Sometimes the inventory finds things that you do not want to check. Removing that items from the files in autochecks is not a perfect idea: At the next inventory those items will reappear again.

It is better to explicitely exclude them. Check_mk provides two configuration variables for doing that:

Config variable	Meaning
ignored_checktypes	Simple list of checktypes to exclude from inventory
ignored_services	Host specific configuration list of service names to exclude
ignored_checks	Host specific configuration list of checktypes to exclude NEW in 1.1.9i1

In ignored_checktypes you can switch off inventory for certain check types completely and globally. Lets assume, that you do not want to monitor network interface throughput and link settings at all. Simply list the according check types (see check_mk -L) in this list:

ignored_checktypes = [ "netctr.combined", "netif.params" ]

If you want to control inventory more specific you need ignored_services. This is a configuration list with the following values in each entry:

1. Optional: List of host tags
2. List of hosts
3. List of service patterns

The following example will exclude the Eventlog Security from the two hosts win01 and win01:

ignored_services = [
  ( [ "win01", "win02" ], [ "LOG Security" ] )
]

Note that the list of services is interpreted as regular expressions matching the beginning of the service description as displayed in Nagios. The following example will not only one but all Logfiles, i.e. all services beginning with LOG, as well as the drives with the letter D::

ignored_services = [
  ( [ "win01", "win02" ], [ "LOG", "fs_C:" ] )
]

If you are unsure about the correct spelling of a service you can call check_mk -D to dump all services.

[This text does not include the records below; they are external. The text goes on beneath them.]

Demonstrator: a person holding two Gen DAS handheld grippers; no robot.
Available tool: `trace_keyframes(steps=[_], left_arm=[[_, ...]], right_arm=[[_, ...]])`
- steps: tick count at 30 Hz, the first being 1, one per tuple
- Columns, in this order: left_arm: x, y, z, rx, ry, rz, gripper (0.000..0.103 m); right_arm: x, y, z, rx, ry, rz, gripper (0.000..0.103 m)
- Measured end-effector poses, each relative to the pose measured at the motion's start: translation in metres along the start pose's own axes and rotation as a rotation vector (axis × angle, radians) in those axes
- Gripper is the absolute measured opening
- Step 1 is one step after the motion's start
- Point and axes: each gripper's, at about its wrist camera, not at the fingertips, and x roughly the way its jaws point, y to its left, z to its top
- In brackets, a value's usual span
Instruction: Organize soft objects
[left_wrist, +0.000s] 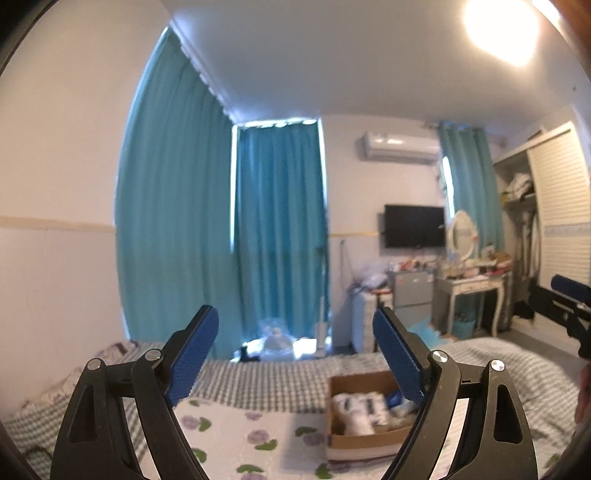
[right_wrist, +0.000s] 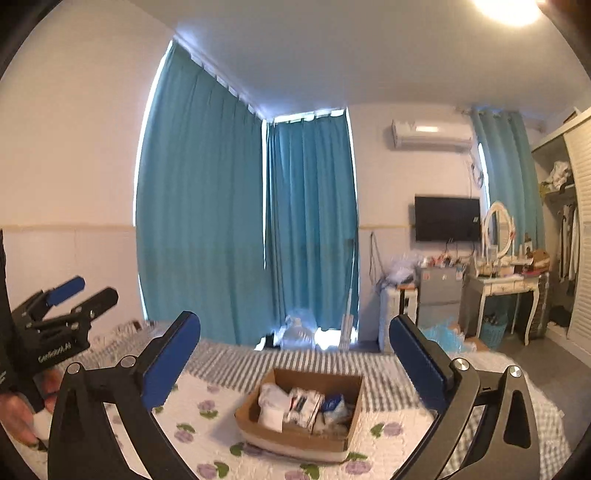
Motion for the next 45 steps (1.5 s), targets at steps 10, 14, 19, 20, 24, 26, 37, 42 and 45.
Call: trace_keyframes(steps=[10,14,19,20,24,26,37,42,45], left_arm=[[0.054,-0.015,-0.090,0.036,0.134,-0.027,0.087],[0.058,-0.021,-0.104,0.054,0.176,-0.058,0.087],[0.060,-0.025,-0.114,0.035,0.211,-0.077,0.087],[0.061,-0.027,-0.116,0.039,0.214,-0.079,0.087],[0.060,-0.033,-0.122,0.045,0.228,-0.086,0.087],[0.060,-0.033,-0.122,0.031,0.231,-0.095,0.087],[0.067,-0.032,-0.130,0.019,0.280,-0.121,0.087],[0.066,-0.032,-0.129,0.022,0.278,-0.122,0.087],[0.065,-0.032,-0.129,0.024,0.268,-0.119,0.087]], right_arm=[[0.076,-0.009,-0.097,0.011,0.111,-0.063,0.103],[0.091,-0.018,-0.119,0.035,0.164,-0.065,0.103],[0.087,-0.024,-0.127,0.050,0.170,-0.089,0.103],[0.087,-0.024,-0.127,0.051,0.170,-0.092,0.103],[0.085,-0.027,-0.130,0.068,0.171,-0.106,0.103],[0.085,-0.026,-0.129,0.067,0.171,-0.112,0.103],[0.088,-0.022,-0.136,0.049,0.181,-0.125,0.103],[0.089,-0.024,-0.138,0.062,0.184,-0.126,0.103],[0.088,-0.026,-0.138,0.072,0.187,-0.126,0.103]])
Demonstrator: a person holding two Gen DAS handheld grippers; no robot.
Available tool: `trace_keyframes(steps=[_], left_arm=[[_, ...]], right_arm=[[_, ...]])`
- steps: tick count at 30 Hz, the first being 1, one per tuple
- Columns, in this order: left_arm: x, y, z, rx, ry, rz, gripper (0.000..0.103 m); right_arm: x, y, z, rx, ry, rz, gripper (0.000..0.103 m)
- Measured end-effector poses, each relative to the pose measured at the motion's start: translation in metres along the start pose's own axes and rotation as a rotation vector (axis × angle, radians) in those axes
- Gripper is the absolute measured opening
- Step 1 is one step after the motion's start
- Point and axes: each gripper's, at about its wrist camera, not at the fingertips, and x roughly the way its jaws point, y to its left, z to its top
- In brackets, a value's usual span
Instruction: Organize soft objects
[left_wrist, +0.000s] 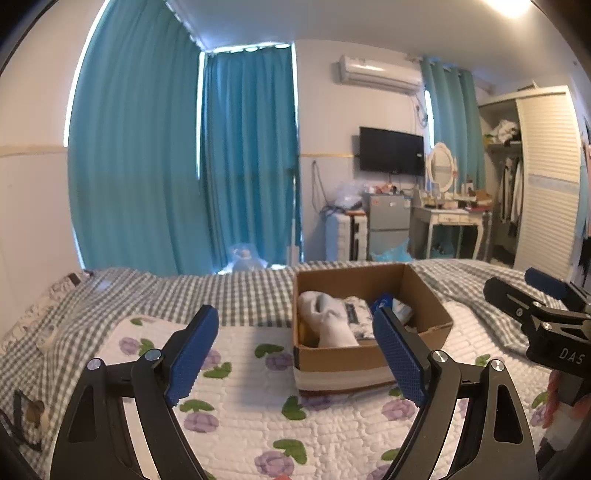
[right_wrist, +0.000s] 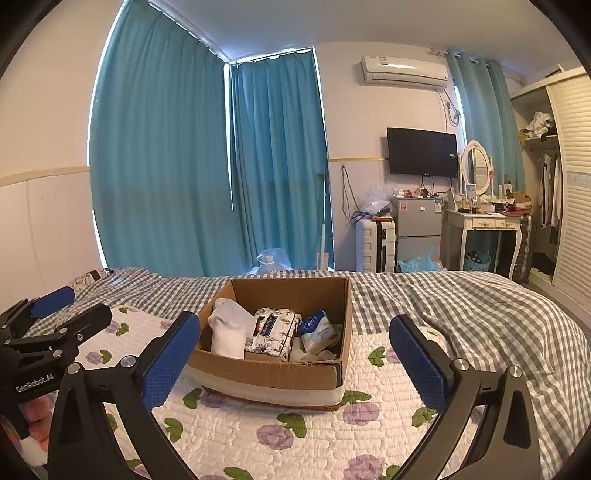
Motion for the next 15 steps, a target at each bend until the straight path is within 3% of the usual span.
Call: trace_keyframes(steps=[15], left_arm=[[0.0007,-0.0021,-0.0040,0.017,0.004,0.010,0.087]], right_arm=[[0.0030,0.0004,-0.0019,0.001,0.014,-0.003,0.103]])
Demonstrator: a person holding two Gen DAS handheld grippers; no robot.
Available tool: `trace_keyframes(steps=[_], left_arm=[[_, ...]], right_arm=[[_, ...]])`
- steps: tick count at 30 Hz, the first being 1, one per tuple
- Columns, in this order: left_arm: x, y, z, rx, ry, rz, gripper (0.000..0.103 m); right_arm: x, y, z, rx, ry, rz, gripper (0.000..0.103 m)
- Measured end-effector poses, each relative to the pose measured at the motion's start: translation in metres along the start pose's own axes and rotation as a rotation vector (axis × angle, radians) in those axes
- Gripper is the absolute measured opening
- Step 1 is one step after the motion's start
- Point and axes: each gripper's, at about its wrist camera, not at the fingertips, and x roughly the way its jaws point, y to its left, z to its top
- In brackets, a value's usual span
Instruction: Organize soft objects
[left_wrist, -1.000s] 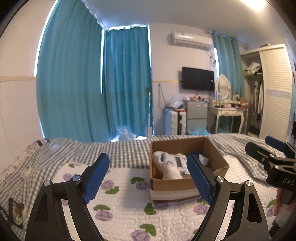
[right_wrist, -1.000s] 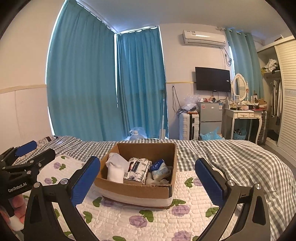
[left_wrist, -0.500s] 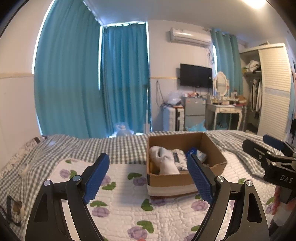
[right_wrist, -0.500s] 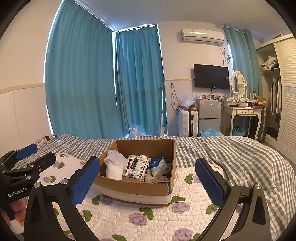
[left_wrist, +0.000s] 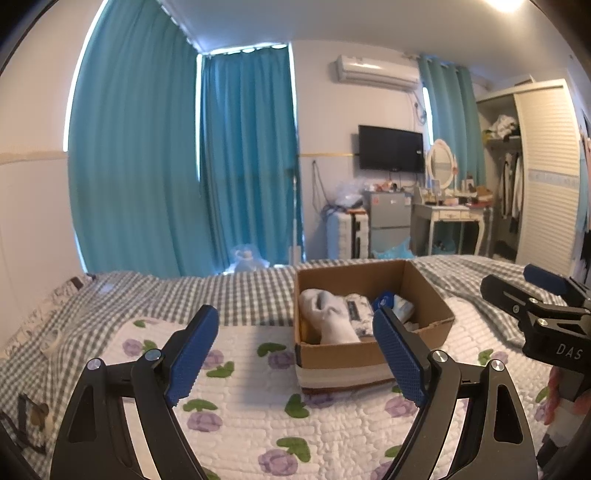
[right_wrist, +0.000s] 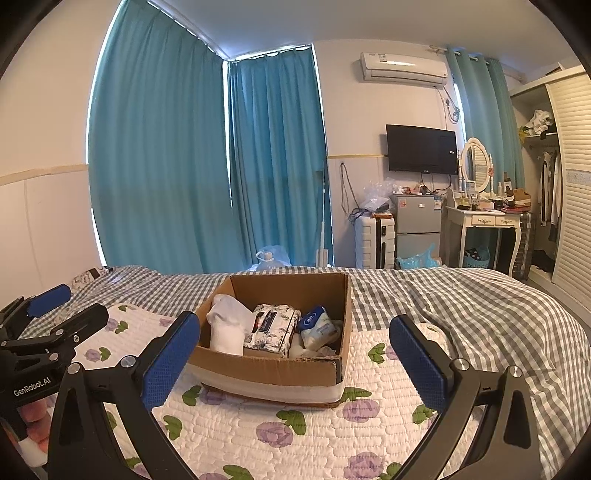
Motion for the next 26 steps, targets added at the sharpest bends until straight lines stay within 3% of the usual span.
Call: trace_keyframes(steps=[26], left_arm=[[0.0003,0.0071,-0.0040,-0.009,0.015,0.003,0.087]], right_arm=[[0.0055,0.0013,-0.0054,-0.012,0.021,0.000,0.103]])
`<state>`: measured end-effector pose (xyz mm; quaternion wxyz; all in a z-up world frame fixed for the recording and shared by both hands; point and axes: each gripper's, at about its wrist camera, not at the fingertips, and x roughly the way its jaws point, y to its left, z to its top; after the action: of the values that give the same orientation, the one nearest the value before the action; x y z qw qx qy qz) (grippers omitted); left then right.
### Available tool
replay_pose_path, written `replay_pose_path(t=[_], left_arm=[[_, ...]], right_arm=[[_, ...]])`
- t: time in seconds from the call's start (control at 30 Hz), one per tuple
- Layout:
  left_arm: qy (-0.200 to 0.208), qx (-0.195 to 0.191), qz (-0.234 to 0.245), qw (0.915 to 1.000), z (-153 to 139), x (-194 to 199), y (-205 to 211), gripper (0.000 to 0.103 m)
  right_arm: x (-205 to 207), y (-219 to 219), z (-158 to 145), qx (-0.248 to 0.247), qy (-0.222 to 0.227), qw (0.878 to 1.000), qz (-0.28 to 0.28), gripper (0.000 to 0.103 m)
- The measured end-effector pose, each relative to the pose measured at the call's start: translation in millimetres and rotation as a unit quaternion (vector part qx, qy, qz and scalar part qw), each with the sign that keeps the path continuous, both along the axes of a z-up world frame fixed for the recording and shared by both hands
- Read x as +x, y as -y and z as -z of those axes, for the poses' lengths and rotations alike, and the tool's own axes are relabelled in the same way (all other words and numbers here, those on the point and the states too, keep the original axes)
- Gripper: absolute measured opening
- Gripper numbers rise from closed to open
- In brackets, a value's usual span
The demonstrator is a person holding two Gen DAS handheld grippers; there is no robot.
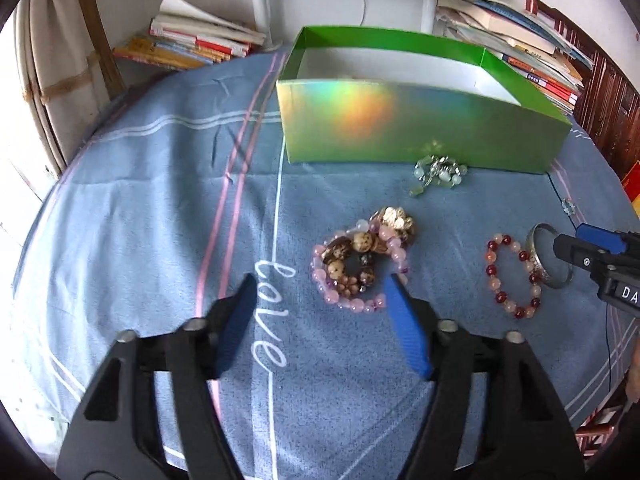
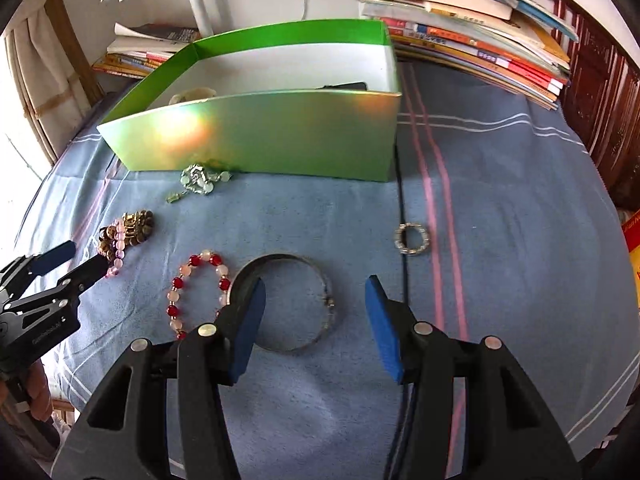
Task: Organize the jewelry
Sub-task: 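Grasp the pink bead bracelet with the right tool and lift it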
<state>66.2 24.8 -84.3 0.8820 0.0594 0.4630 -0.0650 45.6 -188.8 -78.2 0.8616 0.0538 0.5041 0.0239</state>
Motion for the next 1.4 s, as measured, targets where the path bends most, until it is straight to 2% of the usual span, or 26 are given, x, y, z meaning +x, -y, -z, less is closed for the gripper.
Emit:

If you have tagged all your windows host with win the following configuration snippet will do the same but for all Windows hosts:

ignored_services = [
  ( [ "win" ], ALL_HOSTS, [ "LOG", "fs_C:" ] )
]

NEW in 1.1.9i1 Using the option ignored_checks you can exclude specific checktypes for several host. This options behaves like ignored_checktypes with the advantage that you can configure different options for different hosts.

To disable all hr_* checks for all your linux hosts you can use the following configuration:

ignored_checks = [
  ( [ "hr_cpu", "hr_mem", "hr_fs" ], [ "linux" ], ALL_HOSTS)
]

This is useful when you monitor your windows servers using the Check_MK Agent AND SNMP at the same time for some reason. That setup could result in duplicate services e.g. for the filesystems, memory and cpu checks. And with the above line you can prevent these duplicate servicenames by disabling these checks via SNMP.

You can also use this option very selective. This line disables the df check on the host win01:

ignored_checks = [
  ( "df", [ "win01" ])
]

Please note that the two ignore_... variables only affect future inventories. They have no effect on the checking or on previously inventorized services.